Parse JSON array to flat JSON with filter, or alternative solution

webmutation · June 30, 2016, 1:10pm

Hi,

Im currently using log4j and kafka to send logs to ELK. I stumbled upon an issue that i am finding a bit strange there is no previous solution, so I am perhaps misusing the system. After reading a few dozen topics i am still a bit lost.

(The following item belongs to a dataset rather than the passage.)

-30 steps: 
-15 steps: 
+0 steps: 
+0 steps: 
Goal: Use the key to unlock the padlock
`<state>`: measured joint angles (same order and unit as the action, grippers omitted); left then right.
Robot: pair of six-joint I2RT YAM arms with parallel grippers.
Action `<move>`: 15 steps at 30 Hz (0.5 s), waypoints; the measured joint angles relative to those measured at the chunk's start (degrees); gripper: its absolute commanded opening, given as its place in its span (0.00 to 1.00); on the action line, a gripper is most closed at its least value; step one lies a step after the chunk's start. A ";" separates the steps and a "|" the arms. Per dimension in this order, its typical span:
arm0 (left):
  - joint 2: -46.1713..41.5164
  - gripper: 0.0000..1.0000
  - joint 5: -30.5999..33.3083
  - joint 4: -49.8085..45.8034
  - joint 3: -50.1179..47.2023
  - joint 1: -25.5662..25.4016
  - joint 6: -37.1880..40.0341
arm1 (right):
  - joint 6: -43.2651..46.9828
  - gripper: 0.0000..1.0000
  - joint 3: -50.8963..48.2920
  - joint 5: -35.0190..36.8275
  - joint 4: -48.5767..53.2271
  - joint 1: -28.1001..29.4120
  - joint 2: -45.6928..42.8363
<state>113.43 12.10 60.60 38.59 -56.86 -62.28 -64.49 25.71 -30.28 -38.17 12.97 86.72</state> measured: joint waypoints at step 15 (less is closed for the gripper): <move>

So apologies if this is the wrong place or a newbie question.

Given a JSON message in Log4J

    <Kafka name="Kafka" topic="logstash_logs" ignoreExceptions="false">
        <JsonLayout properties="true"/>
        <Property name="bootstrap.servers">localhost:9092</Property>
    </Kafka>

The following being added to Elasticsearch

{
"timeMillis" : 1467217177090,
"thread" : "[ACTIVE] ExecuteThread: '18' for queue: 'weblogic.kernel.Default (self-tuning)'",
"level" : "DEBUG",
"message" : "Request finished",
"endOfBatch" : true,
"loggerFqcn" : "org.apache.logging.log4j.spi.AbstractLogger",
"contextMap" : [ {
"key" : "remoteUser"
}, {
"key" : "hostName",
"value" : "localhost"
}, {
"key" : "durationNanos",
"value" : "759471"
}, {
"key" : "method",
"value" : "GET"
}, {
"key" : "endNanos",
"value" : "202739492421968"
}, {
"key" : "ipAddress",
"value" : "127.0.0.1"
}, {
"key" : "sessionId"
}, {
"key" : "queryString"
}, {
"key" : "requestId",
"value" : "834cc6e2-1d6b-4771-8b15-bf3fe266d916"
}, {
"key" : "servletPath",
"value" : "/index.html"
}, {
"key" : "startNanos",
"value" : "202739491662497"
} ]
}

In Kibana I am having a hard time creating visualizations, i would like for instance to have visualizations for each field, like i want to count the number of GET, POST, etc... Do i need to flatten this structure?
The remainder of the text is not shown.